Начальник уголовного розыска пододвинул к себе раскрытую папку и встал. Несмотря на солидный возраст, это был человек еще крепкий, полный сил. В его внешней неторопливости и степенности было что-то от крестьянина, который делает свое дело в милиции так же основательно и рассудительно, как на земле. Он и в самом деле был отчасти крестьянином. И не только по деду и прадеду, но и сам: до сих пор держал корову, откармливал свиней и имел виноградник, чтобы, как почти все местные жители, делать для своей семьи домашнее вино.
— Что касается вопроса о том, кто был в доме Иллеш этой ночью, — начал Вегер, — то я, Иван Афанасьевич, тоже допускаю наличие двух человек. У ворот, у калитки и во дворе следы двоих: резиновые сапоги и кеды. Также имеет определенное значение и тот факт, что смерть всех троих убитых наступила одновременно…
Начальник уголовного розыска прочитал анкетные данные Каталин, Евы и Илоны Иллеш и после короткой паузы продолжил:
— Ничем особенным эта семья от иных жителей Староминаевской улицы не отличалась… Немка по происхождению, Катарин (таково ее подлинное имя) Шефер перед захватом Закарпатья венгерскими гонведами вышла замуж за торговца мясом Карла Локкера и носила фамилию мужа. Когда в городке появились чехи, Карл Локкер стал известен скандальным поведением, не раз сидел в полиции. Он и его отец, Йоганн Локкер, придерживались провенгерской ориентации, подстрекали население против чехов. Осенью тридцать восьмого года, когда Закарпатье оккупировали хортисты, будущий муж Каталин стал жандармом, вскоре получил чин тержерместера, отличался изощренной жестокостью, был тайным агентом гестапо. За несколько дней до прихода советских войск его нашли в лесу повешенным. Каталин, видимо, для того, чтобы избежать выселения из Закарпатья, грозившего ей как жене военного преступника, поспешно вышла замуж за пожилого венгра Андора Иллеша, работника небольшой фабрики. Тот удочерил Еву — дал ей свою фамилию. Потом у них родилась Илона. Катарин стали называть Каталин — на венгерский лад. Только Андор Иллеш недолго жил с нею. Через пять лет он подал на развод и вскоре уехал к сестрам в Будапешт. Правда, — перевел дыхание капитан, — бывшей своей семьи он не забывал и время от времени присылал посылки. У Каталин был хороший дом — мы видели его, — а также корова, ценные вещи, добротная и красивая одежда, деньги. Начальник жандармского участка тержерместер Локкер в свое время немало натаскал.
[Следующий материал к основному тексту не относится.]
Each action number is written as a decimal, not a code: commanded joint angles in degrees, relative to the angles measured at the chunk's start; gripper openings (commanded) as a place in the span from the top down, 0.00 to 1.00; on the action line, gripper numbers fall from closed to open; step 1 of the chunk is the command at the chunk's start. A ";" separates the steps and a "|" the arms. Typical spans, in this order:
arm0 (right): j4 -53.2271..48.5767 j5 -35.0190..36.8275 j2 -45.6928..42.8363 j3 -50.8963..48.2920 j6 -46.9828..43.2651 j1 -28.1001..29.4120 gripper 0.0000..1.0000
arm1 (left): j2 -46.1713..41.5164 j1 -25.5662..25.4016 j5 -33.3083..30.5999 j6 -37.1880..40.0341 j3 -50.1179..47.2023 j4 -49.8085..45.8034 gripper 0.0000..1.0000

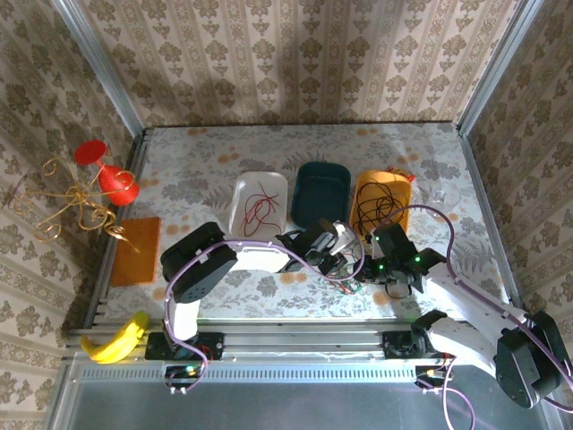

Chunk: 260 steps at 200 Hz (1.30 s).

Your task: Untangle the cables

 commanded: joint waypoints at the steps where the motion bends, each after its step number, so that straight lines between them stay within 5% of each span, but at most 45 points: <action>1: -1.99 1.04 -1.18 -1.03 0.97 -0.34 0.82 | 2.26 -0.98 -1.29 1.68 2.90 -5.60 0.66; 27: -2.42 1.53 -1.86 -1.03 1.06 -0.47 0.82 | 4.05 -1.08 -1.23 2.02 4.65 -9.40 0.77; 53: -2.69 1.97 -2.51 -0.98 1.23 -0.64 0.82 | 3.75 -1.11 -1.26 2.10 3.51 -8.88 1.00; 121: -2.96 5.73 -3.74 -1.81 2.68 -1.72 0.82 | -11.78 -0.94 -4.33 2.38 -5.08 2.31 1.00; 173: -4.42 7.46 -4.21 -3.00 3.78 -2.81 0.82 | -26.66 -0.41 -8.69 3.96 -9.19 1.68 1.00; 260: -3.53 7.99 -2.46 -3.79 4.40 -3.50 0.82 | -47.52 12.27 -9.87 -1.86 -13.95 2.65 1.00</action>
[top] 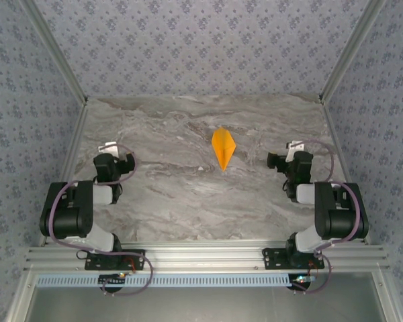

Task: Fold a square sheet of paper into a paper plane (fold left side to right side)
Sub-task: Reset both arms

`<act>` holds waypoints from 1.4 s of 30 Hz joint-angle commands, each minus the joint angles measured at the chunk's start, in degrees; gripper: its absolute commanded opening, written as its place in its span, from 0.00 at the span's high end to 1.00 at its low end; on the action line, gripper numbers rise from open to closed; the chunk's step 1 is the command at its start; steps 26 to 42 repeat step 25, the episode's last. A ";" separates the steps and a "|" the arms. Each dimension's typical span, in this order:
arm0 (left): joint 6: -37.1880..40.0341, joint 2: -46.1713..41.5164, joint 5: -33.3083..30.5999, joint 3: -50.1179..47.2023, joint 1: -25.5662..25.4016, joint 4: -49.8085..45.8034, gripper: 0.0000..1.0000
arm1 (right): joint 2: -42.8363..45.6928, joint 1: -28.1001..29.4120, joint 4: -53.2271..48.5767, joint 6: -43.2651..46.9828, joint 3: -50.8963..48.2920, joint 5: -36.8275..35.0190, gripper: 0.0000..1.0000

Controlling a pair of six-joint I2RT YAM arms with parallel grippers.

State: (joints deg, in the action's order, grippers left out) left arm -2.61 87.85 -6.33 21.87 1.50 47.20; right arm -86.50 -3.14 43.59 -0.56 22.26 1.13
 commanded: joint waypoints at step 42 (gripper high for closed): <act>0.94 -0.01 2.72 1.77 -0.76 -0.75 0.02 | -0.76 1.20 2.81 1.96 0.04 -1.49 0.00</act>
Да и Андор Иллеш, второй ее муж, кое-что оставил. Молва о зажиточности и стяжательстве Андора не умолкала. Он не только сам имел всегда два-три теленка на мясо, но не брезговал и краденым скотом, за что привлекался к уголовной ответственности. Сама Каталин работала на лыжной фабрике лакировщицей. И старшая дочь ее после окончания школы устроилась туда же. Словом, жили Иллеши зажиточно. И этого не скрывали.
— Это как раз и подтверждает возможность ограбления, версию, которая вам не нравится, — вставил Тур.
— Отметать такую версию, конечно, нельзя, Иван Афанасьевич, — сдержанно ответил Вегер. — Я ее и не отметаю. Но многое против нее. Вот пусть инспектор Козак дополнит меня. Ему как участковому известно об Иллеш непосредственно от ее соседей, знакомых, разных людей.
— От соседей не очень-то много узнаешь, — сказал пожилой лейтенант, медленно поднимаясь со стула и тут же, после того как Романюк разрешил ему сидеть, снова опустившись на стул. — На Староминаевской дома не стоят впритык. Больше того, дом Иллеш — крайний, напротив него — пастбище, за ним — лес, на запад от участка — канал, холмы, на восток — железная дорога, вокзал. Все это создает известные трудности.
— А все-таки что люди-то говорят?
Козак пожал плечами.
— Молчат. Спрашиваю: слышали, что кто-нибудь ходил ночью поблизости? Молчат. Ну, а крик слышали? Опять молчат.
— А кто все это унаследует? — спросил прокурор.